§ What you are asked to do: Would you please copy every line from the records that contains the word "things"?

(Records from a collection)
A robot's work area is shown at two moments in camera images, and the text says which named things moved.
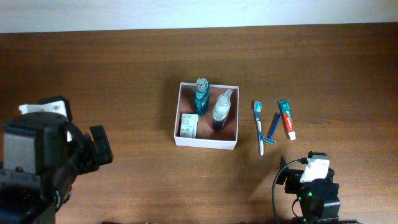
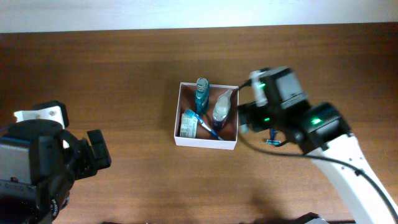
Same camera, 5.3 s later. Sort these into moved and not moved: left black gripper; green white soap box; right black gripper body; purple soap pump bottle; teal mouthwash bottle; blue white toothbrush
Moved: right black gripper body; blue white toothbrush
Not moved: teal mouthwash bottle; purple soap pump bottle; green white soap box; left black gripper
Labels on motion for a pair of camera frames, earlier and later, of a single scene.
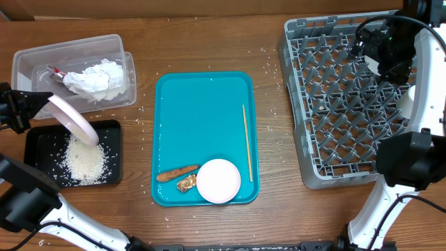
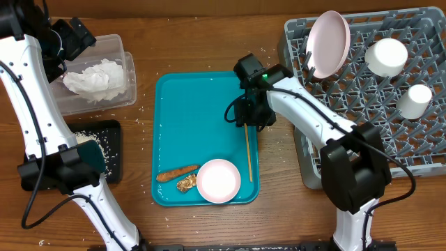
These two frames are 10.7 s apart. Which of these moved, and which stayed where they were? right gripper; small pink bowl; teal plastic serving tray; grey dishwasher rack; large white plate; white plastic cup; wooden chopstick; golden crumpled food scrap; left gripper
Moved: left gripper; large white plate; right gripper
Stayed: golden crumpled food scrap; wooden chopstick; white plastic cup; teal plastic serving tray; grey dishwasher rack; small pink bowl
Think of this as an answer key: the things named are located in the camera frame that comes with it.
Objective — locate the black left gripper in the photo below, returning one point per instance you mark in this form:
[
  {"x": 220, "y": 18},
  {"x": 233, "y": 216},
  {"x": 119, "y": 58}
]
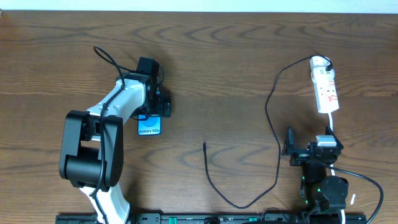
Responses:
[{"x": 166, "y": 109}]

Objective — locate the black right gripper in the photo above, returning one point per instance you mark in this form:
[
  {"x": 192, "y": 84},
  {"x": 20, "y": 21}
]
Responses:
[{"x": 306, "y": 150}]

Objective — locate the blue Galaxy smartphone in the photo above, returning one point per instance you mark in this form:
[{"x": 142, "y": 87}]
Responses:
[{"x": 149, "y": 126}]

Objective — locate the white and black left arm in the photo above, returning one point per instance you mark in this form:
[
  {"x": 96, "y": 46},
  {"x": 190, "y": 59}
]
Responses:
[{"x": 92, "y": 153}]

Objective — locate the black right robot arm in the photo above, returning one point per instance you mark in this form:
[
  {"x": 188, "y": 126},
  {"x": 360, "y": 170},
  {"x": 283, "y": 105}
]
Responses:
[{"x": 324, "y": 194}]

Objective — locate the white charger plug adapter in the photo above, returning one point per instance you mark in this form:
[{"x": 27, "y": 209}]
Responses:
[{"x": 320, "y": 61}]

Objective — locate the white power strip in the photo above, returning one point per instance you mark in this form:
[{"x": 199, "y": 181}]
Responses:
[{"x": 325, "y": 90}]

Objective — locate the white paper tag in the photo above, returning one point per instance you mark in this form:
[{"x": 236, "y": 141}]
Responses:
[{"x": 352, "y": 199}]

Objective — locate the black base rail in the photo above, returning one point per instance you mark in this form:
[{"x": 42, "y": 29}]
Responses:
[{"x": 156, "y": 218}]

§ Exercise response:
A robot's work area is shown at two moments in camera images, and the text says which named things moved.
Think of this as an answer key: the things named are located in the camera frame that comes with it.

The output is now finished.